> [What needs to be done]: For the entries below, repeat exactly each line starting with the one that contains "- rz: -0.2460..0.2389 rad" and going on through the one that contains "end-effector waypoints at", and no others.

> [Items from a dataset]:
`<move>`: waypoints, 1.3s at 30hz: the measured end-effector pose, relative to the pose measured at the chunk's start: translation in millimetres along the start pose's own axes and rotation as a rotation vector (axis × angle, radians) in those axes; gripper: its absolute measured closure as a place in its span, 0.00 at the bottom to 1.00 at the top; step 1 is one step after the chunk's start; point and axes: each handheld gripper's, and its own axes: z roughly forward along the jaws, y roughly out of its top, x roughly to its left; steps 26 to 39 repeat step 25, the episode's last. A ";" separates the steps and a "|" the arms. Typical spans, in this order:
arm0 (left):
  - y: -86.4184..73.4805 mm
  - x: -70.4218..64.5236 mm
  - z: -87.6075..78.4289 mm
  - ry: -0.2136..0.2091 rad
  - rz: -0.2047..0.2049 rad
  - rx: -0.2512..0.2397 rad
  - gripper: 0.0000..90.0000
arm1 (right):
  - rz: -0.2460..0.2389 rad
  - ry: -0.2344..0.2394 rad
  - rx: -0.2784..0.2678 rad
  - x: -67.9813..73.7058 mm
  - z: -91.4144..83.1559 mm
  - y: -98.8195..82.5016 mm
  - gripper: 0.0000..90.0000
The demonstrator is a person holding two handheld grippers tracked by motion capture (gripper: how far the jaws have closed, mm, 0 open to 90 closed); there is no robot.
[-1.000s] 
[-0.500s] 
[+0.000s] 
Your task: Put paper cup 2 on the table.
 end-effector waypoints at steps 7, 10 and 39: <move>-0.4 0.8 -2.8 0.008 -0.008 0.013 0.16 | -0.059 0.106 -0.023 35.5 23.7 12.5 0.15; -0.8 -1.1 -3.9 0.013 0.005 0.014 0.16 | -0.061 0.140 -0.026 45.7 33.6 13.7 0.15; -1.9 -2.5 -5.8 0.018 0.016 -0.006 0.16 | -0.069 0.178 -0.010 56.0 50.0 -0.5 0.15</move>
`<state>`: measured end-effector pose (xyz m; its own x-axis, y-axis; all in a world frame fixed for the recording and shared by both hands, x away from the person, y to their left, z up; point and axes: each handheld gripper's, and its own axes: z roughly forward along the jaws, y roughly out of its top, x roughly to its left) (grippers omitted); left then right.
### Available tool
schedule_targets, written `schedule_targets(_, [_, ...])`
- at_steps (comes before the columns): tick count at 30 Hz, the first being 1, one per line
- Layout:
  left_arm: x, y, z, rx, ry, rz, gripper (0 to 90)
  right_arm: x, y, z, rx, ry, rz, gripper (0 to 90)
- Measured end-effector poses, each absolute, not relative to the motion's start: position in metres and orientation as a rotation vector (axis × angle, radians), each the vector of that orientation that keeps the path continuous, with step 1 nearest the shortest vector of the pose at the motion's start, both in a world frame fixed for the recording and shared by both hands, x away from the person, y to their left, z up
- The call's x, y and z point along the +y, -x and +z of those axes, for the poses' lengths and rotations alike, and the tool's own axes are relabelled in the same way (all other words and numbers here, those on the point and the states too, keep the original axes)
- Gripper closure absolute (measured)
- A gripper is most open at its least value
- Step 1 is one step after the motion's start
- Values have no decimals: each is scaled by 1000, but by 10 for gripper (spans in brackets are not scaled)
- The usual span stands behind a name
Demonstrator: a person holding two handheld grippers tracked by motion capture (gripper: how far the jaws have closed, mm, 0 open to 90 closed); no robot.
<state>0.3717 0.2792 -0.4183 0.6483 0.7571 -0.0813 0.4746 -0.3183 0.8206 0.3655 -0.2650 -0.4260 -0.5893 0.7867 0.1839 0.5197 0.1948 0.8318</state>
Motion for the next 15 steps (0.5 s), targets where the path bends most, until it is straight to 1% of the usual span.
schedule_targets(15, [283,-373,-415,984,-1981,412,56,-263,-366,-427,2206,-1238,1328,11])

> [Task output]:
  - rz: -0.2460..0.2389 rad
  - ry: -0.2344..0.2394 rad
  - rx: -0.2784..0.2678 rad
  - x: -67.9813..73.7058 mm
  - z: -91.4144..83.1559 mm
  - y: -98.8195..82.5016 mm
  - gripper: 0.0000..90.0000
The demonstrator is a person holding two handheld grippers tracked by motion capture (gripper: how far the jaws have closed, mm, 0 open to 90 closed); there is no robot.
[-1.000s] 
[-0.500s] 
[+0.000s] 
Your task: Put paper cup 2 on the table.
 end-effector waypoints at steps 7, 10 and 39: <move>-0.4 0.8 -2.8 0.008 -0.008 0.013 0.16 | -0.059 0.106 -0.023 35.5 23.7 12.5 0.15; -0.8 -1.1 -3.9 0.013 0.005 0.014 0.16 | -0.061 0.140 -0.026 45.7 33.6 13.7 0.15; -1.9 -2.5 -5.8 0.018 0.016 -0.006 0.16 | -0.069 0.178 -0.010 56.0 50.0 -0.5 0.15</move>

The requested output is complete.